1er juillet 2015 : fin de la période transitoire applicable aux travailleurs salariés croates

1er juillet 2015 : fin de la période transitoire applicable aux travailleurs salariés croates
6 juillet 2015

Depuis le 1er juillet 2015, les mesures transitoires appliquées à l’égard des ressortissants croates ont pris fin.

Ainsi, les citoyens croates, qui bénéficiaient déjà de la liberté d’établissement dès la date d’adhésion de leur pays d’origine à l’Union européenne (UE), peuvent désormais exercer librement une activité professionnelle salariée en France, sans avoir à solliciter une autorisation de travail.

Lorsqu’ils séjournent en France pour une durée supérieure à 3 mois, ils ne sont plus obligés de détenir un titre de séjour s’ils souhaitent exercer une activité professionnelle.

Leur droit de séjour, s’il n’est pas lié à la délivrance d’un tel document, demeure soumis, comme pour tout autre citoyen de l’Union européenne, à l’obligation de satisfaire à l’un des motifs de séjour prévus par la directive 2004/38/CE, c’est-à-dire soit être travailleur, soit suivre des études, soit justifier de la possession de ressources suffisantes et d’une assurance maladie, soit être membre de famille d’un autre citoyen de l’UE.

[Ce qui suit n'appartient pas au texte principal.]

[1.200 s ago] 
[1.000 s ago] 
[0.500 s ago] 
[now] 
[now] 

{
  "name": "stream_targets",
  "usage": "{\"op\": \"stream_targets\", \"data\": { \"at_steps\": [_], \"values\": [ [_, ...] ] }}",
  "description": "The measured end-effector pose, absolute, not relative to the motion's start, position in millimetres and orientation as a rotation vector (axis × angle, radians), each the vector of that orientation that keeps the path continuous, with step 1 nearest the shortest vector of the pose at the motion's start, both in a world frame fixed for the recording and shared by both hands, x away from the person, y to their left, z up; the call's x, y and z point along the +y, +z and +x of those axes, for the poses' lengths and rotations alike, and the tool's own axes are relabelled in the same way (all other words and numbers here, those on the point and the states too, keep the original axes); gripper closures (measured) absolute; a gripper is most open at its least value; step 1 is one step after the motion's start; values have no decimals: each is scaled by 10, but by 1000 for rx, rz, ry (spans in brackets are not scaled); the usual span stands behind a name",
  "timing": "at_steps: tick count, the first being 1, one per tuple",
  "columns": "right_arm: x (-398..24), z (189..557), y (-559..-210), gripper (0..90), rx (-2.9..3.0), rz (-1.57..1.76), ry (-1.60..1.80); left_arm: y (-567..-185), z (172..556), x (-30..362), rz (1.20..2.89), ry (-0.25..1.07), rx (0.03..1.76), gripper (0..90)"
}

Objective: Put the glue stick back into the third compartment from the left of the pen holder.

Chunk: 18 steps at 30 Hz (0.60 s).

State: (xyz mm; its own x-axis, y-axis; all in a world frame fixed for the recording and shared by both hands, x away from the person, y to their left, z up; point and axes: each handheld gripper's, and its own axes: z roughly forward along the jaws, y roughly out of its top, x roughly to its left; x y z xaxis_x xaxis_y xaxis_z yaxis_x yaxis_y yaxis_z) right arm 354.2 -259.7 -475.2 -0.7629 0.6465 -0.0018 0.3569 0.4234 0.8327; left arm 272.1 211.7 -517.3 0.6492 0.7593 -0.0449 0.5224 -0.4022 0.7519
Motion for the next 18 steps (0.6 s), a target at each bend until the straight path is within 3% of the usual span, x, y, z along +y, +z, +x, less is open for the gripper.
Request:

Le droit de séjourner en tant que travailleur leur est reconnu tant qu’ils exercent une activité professionnelle, dès lors qu’il s’agit d’une activité non marginale et non accessoire.

Ce droit est maintenu sous certaines conditions de durée d’exercice de l’emploi salarié lorsqu’ils se retrouvent en chômage involontaire et à la condition qu’ils soient inscrits comme demandeur d’emploi auprès de Pôle emploi.

Ce maintien est limité à 6 mois :

  • en cas de rupture du contrat de travail dans les 12 premiers mois ;
  • en cas de chômage au terme d’un contrat de travail à durée déterminée inférieure à 1 an.

Le droit de séjour du travailleur est maintenu sans limitation de durée :

  • en cas de perte involontaire de l’emploi après avoir été employé pendant plus d’un an et à la condition d’être enregistré comme demandeur d’emploi ;
  • en cas d’incapacité de travail temporaire à la suite d’une maladie ou d’un accident ;
  • en cas de formation professionnelle (qui doit être en lien avec l’activité professionnelle antérieure, sauf si elle fait suite à un chômage involontaire).

Il est rappelé que tout citoyen européen dont l’Etat d’origine n’est pas soumis à une période transitoire peut venir en France pour y rechercher un emploi, pendant une période de 6 mois, éventuellement prolongeable une fois. Il doit s’inscrire dès son arrivée comme demandeur d’emploi, et ne peut faire l’objet pendant cette période d’une mesure d’éloignement, dès lors qu’il apporte la preuve :

  • qu’il continue à rechercher activement un emploi ;
  • et qu’il a de réelles chances d’être embauché dans un délai proche.